*** Material for this task ***
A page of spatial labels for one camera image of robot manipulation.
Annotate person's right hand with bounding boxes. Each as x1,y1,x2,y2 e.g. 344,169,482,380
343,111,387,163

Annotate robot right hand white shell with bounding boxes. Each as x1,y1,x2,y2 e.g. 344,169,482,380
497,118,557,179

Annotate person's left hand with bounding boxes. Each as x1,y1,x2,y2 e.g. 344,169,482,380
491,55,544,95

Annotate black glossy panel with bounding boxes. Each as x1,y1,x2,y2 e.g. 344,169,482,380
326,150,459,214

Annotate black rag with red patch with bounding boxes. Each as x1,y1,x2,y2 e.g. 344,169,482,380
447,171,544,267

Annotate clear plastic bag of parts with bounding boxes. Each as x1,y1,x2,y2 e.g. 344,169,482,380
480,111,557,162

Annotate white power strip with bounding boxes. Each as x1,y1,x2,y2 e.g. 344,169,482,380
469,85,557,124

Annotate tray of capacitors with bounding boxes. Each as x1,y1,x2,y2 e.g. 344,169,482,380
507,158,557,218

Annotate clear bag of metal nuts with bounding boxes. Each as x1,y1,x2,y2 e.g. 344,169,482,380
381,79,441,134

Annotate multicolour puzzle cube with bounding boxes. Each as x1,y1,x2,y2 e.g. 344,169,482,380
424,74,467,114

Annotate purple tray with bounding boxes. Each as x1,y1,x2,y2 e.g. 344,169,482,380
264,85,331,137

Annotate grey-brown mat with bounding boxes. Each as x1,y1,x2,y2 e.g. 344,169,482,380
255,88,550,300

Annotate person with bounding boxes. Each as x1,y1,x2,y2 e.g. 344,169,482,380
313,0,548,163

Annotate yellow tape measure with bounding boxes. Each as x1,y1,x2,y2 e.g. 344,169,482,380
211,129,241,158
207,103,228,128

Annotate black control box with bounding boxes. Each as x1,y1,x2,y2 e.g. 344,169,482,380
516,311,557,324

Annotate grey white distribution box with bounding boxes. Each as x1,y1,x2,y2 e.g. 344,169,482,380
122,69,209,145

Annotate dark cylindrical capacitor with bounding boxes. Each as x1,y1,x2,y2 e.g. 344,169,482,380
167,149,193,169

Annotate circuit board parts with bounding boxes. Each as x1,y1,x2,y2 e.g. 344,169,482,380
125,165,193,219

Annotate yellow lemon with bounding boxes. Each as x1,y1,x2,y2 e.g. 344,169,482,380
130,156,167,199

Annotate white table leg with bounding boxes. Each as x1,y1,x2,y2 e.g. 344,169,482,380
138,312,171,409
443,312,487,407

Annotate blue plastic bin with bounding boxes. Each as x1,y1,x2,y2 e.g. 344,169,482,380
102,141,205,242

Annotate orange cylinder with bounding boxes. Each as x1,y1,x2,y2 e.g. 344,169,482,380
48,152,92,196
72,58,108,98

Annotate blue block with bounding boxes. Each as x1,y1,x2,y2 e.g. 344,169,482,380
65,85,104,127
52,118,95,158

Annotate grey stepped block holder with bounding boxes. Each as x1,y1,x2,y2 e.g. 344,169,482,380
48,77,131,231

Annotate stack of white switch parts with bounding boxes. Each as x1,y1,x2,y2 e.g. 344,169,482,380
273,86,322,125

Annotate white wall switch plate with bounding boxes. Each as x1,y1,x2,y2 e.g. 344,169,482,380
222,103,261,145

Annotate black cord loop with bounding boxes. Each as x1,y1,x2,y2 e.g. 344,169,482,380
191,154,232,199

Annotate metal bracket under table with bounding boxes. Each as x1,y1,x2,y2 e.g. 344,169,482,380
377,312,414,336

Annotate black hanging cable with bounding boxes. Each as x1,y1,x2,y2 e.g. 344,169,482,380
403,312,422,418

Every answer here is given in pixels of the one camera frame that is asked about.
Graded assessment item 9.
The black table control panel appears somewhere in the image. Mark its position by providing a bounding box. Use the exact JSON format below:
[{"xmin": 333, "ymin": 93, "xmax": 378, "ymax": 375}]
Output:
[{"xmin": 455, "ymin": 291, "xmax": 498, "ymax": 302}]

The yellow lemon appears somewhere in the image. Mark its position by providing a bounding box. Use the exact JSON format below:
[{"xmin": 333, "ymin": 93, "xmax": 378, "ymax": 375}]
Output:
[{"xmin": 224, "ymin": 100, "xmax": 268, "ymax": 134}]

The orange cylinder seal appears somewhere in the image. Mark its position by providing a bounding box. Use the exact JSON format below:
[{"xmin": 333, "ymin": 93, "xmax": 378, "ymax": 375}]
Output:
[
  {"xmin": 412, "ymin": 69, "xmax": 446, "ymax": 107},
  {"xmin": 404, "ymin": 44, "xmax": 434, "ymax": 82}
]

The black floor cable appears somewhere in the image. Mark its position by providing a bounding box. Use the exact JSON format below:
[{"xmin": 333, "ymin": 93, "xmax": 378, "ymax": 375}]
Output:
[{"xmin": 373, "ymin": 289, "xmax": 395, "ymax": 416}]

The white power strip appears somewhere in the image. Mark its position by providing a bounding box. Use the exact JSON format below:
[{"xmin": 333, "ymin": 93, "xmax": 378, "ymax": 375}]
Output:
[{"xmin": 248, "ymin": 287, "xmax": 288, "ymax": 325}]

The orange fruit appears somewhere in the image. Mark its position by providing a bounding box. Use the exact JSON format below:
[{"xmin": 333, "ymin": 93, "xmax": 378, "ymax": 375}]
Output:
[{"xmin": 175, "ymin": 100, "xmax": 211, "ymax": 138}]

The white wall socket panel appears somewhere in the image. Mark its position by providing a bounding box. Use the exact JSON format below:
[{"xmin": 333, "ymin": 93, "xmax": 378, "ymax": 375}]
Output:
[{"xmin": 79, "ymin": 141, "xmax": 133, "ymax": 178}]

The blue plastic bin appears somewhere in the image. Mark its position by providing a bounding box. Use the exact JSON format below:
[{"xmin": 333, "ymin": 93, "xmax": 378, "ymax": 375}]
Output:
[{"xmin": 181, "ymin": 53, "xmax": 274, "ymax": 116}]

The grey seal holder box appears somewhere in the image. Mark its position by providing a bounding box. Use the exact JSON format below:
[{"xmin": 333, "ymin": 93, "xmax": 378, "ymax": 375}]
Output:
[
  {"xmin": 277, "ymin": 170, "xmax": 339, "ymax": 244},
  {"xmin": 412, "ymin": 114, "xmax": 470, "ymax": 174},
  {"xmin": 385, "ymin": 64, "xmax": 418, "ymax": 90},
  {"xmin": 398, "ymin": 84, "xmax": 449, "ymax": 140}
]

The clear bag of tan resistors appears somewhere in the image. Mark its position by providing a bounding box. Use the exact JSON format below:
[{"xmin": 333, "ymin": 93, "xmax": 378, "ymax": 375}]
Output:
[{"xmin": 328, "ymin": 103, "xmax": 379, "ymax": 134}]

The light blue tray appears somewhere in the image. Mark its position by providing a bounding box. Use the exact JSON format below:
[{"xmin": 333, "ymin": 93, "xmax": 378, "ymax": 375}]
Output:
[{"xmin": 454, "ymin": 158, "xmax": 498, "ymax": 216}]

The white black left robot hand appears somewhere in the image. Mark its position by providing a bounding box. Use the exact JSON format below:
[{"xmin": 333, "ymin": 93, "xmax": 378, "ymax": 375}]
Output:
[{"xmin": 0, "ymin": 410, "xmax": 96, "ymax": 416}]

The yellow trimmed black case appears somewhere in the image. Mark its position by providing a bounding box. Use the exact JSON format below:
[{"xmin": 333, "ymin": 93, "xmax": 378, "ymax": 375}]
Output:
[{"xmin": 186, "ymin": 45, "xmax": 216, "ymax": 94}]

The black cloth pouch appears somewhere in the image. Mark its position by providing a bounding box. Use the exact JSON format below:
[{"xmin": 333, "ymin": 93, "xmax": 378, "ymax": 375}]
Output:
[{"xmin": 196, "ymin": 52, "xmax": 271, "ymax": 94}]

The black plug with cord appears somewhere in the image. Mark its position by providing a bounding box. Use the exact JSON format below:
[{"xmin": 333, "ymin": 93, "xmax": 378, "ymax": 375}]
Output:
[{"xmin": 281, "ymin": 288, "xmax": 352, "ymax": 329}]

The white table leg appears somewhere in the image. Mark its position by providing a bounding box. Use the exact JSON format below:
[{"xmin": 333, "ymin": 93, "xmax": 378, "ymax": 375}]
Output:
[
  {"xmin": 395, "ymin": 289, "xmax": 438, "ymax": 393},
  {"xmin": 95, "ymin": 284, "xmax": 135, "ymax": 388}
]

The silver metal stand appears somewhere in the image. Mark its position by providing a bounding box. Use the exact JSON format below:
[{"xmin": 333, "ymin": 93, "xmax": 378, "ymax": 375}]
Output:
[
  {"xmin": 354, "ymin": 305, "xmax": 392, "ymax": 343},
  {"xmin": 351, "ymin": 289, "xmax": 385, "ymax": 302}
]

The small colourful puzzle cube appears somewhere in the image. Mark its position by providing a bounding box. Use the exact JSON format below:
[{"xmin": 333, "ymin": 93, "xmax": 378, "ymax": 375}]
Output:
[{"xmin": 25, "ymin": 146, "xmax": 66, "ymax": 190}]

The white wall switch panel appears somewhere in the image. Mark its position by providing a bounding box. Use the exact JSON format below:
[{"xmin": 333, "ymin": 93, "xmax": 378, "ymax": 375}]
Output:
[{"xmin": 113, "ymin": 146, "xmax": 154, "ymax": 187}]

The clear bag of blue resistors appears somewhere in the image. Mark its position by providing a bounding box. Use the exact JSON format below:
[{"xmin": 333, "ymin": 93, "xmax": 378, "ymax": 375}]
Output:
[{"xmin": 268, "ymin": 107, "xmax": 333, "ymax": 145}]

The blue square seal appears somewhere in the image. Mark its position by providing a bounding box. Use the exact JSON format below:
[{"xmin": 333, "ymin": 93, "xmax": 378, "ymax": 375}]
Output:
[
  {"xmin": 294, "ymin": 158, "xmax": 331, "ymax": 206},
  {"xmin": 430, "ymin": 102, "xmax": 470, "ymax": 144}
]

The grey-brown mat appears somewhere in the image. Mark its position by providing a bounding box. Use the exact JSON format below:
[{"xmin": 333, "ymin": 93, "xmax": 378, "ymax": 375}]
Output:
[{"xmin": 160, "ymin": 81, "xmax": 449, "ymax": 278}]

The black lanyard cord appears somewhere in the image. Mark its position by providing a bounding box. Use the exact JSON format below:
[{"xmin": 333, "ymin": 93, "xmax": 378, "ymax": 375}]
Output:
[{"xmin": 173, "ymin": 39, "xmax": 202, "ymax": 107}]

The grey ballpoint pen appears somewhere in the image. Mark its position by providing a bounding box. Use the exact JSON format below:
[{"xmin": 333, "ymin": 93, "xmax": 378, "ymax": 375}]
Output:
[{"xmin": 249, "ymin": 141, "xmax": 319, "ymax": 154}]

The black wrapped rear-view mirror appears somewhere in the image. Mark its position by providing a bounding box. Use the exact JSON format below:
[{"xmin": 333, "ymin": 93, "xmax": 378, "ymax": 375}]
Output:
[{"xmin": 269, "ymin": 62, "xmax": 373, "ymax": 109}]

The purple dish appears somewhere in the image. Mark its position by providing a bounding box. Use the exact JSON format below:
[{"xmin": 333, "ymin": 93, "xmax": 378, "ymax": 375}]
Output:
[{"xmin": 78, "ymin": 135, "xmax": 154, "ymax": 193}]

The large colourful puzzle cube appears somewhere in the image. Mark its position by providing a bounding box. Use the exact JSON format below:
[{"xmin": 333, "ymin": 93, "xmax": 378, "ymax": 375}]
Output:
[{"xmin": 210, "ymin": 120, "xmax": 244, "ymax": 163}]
*** End of Material for this task ***
== What you are asked to do ==
Scan the entries above for the word "colourful". Report the lines that hold it.

== Written solution ==
The small colourful puzzle cube appears somewhere in the image. Mark its position by providing a bounding box. Use the exact JSON format below:
The large colourful puzzle cube appears somewhere in the image. Mark its position by providing a bounding box. Use the exact JSON format below:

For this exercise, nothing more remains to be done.